Scott goes as far as to argue that this is a War on Cash, a propaganda war in which the World Economic Forum posts encomiums to the cashless society, books are published like The Curse of Cash, and the UN hosts its very own hip-hop supergroup, the Better than Cash Alliance. The cashless society is simultaneously a technology trend, a policy direction, and a conspiracy theory, but that just means that it’s 2021 and everything is collapsing into a singularity.

That singularity is the broader phenomenon of surveillance capitalism, under which service providers “monitor the behaviour of [their] users in astonishing detail – often without their explicit consent”. Customers are transformed into commodities as financial institutions and their partners harvest this data and use it as the basis for behavioural analysis that shapes future services. The “cashless society” is critical to this model; financial data is the most valuable type of data, which makes “financial inclusion” as much about privacy as it is about payments.

Take a pause

I’m still a fan of cash transfers – I rate them below the Wu Tang Clan but above Baby Yoda – and I fully believe that people should have access to financial services.

In the rush to embrace this approach, however, those who are most vulnerable are most at risk, particularly when the financial regulators charged with protecting us all haven’t yet caught up with this new reality.
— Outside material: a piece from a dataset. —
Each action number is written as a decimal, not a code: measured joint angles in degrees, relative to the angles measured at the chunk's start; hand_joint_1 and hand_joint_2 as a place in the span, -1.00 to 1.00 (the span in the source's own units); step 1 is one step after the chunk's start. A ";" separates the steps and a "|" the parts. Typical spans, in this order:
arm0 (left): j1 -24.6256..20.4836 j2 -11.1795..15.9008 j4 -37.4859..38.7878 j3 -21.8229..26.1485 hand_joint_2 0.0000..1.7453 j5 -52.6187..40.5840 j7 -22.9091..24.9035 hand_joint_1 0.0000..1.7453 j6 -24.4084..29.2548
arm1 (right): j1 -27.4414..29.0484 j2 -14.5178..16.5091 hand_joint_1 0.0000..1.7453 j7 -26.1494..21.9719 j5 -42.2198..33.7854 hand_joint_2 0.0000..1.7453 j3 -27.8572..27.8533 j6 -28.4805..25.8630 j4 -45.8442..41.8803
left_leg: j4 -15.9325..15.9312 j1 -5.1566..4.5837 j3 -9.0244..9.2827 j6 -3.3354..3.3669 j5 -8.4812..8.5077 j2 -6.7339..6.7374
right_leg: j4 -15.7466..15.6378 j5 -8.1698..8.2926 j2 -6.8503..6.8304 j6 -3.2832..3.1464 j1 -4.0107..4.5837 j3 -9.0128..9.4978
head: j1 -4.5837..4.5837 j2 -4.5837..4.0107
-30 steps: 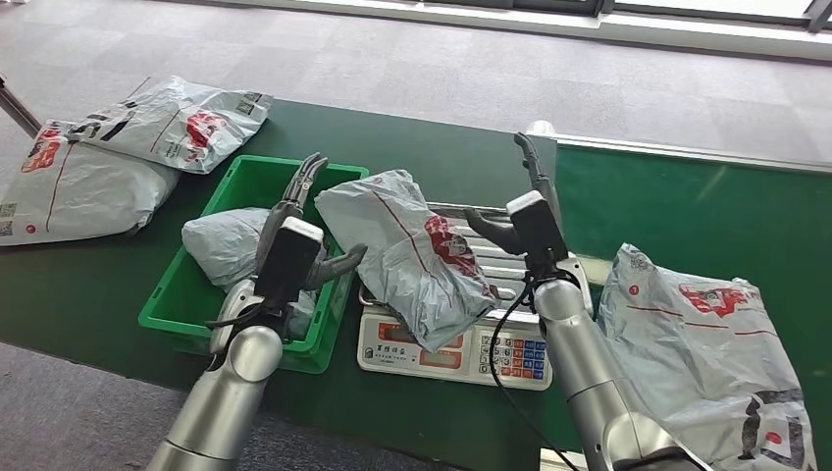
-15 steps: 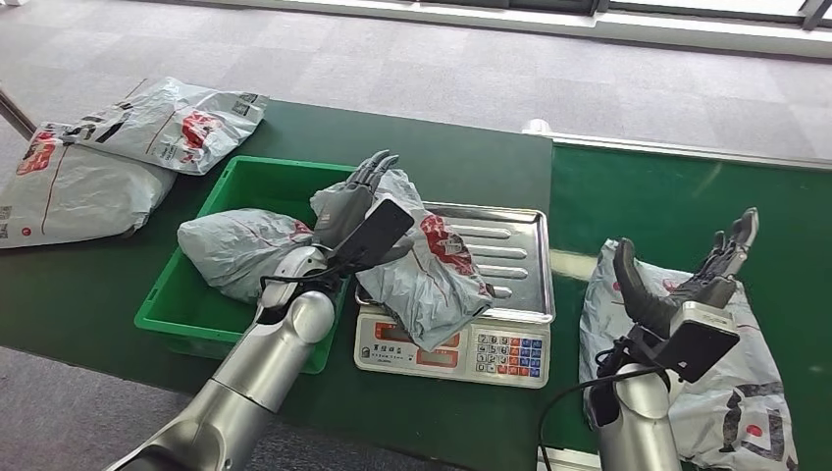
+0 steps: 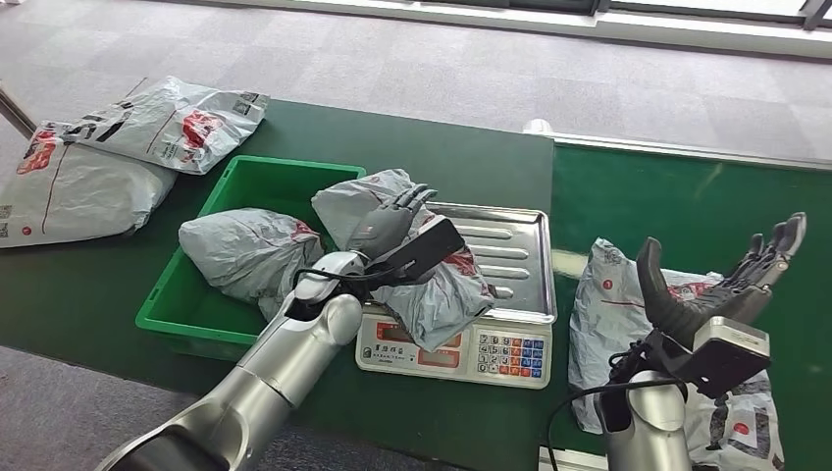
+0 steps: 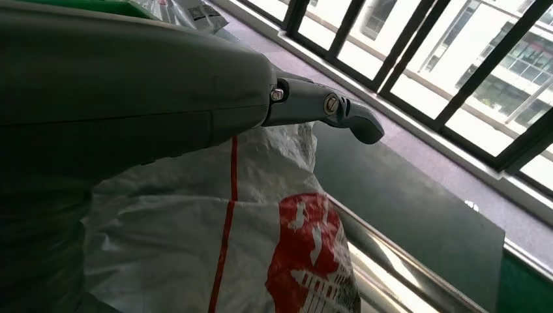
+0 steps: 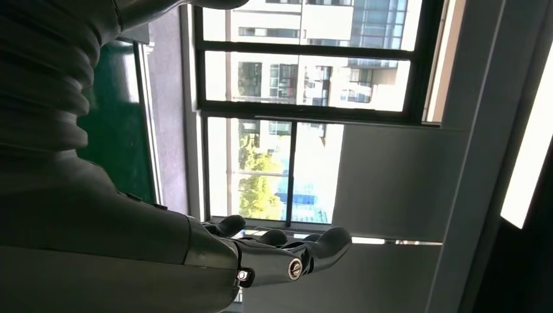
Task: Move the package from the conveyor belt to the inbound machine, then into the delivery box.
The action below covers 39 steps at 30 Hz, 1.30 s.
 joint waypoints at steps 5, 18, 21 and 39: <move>-2.20 -1.45 6.59 -9.72 1.00 4.35 6.29 1.00 -8.77 | 0.28 1.26 -1.00 0.57 2.03 1.00 -0.01 0.53 -2.24 | -0.01 -0.02 0.03 0.03 -0.02 0.02 | 0.00 -0.01 -0.01 0.02 -0.02 0.05 | 0.00 0.00; -6.88 -1.84 15.79 -18.06 1.00 4.73 5.38 1.00 -7.70 | -1.03 2.28 -1.00 4.59 5.43 1.00 -2.92 8.12 -0.95 | -0.04 -0.02 0.55 0.12 -0.08 -0.11 | 0.00 -0.11 -0.08 0.18 -0.03 0.67 | 0.00 0.00; -7.08 -1.67 16.21 -17.03 1.00 3.56 4.37 1.00 -5.86 | -1.14 2.29 -1.00 4.63 5.68 1.00 -3.60 8.84 -0.34 | -0.04 -0.02 0.57 0.10 -0.07 -0.10 | 0.00 -0.10 -0.07 0.17 -0.02 0.66 | 0.00 0.00; -4.42 7.00 -4.19 4.73 1.00 3.10 -1.22 1.00 12.56 | 4.41 2.27 -1.00 4.20 4.59 1.00 -6.37 8.40 -1.61 | -0.10 0.05 0.35 0.02 -0.02 -0.03 | 0.01 -0.12 -0.01 0.11 0.06 0.36 | 0.00 0.00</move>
So while discussions about humanitarian data responsibility focus on obvious risks (such as data breaches), the digitisation of cash transfers also exposes affected communities to the much less obvious risks of increased surveillance.

Aid organisation staff who work on data issues are aware of these risks; in this Cash Learning Partnership podcast about informed consent, the participants are clearly uncomfortable with the fact that cash transfers guarantee increased risks for affected populations, and that the only strategy available is mitigation. Yet all the ethical data policies in the world won’t make a difference because this is happening at a level above the day-to-day business of cash transfers. 

As the pandemic accelerates moves towards the cashless society – at one point forcing the World Health Organization to clarify that you’re unlikely to catch SARS-COV-2 from a banknote unless you’ve blown your nose on it – now might be a good time for the aid industry to collectively pause to consider what our role should be.

Such a pause is not impossible; in 2016 Oxfam showed the way when they imposed a two-year moratorium on their use of biometrics for similar reasons, to give the organisation time to consider the ethical issues involved. Their guidance now is not to use biometrics without a very strong case.

Perhaps we need something similar with cash transfers, to listen to voices from outside the sector, not just from private sector actors with financial interests, state actors with control issues, and vulnerable communities with little choice?

While working on this column, one of my editors suggested I might be a touch paternalistic, denying poor communities access to technologies I already enjoy, such as mobile money and contactless payments. In fact, I avoid these technologies unless I have no other choice, but they’re increasingly hard to avoid – and because of the incentives built in by service providers, expensive to avoid as well. I can afford to make that choice, but those on lower incomes have less choice, and those in desperate need have the least choice of all.

Maybe cash rules everything around me, but cash shouldn’t rule me; and the only way to achieve that is to change the business model of surveillance capitalism. This might seem to be a task far beyond the scope of humanitarian organisations; but who better to ring the alarm about the dangers of extending permanent surveillance to vulnerable communities than those organisations who claim to work on their behalf?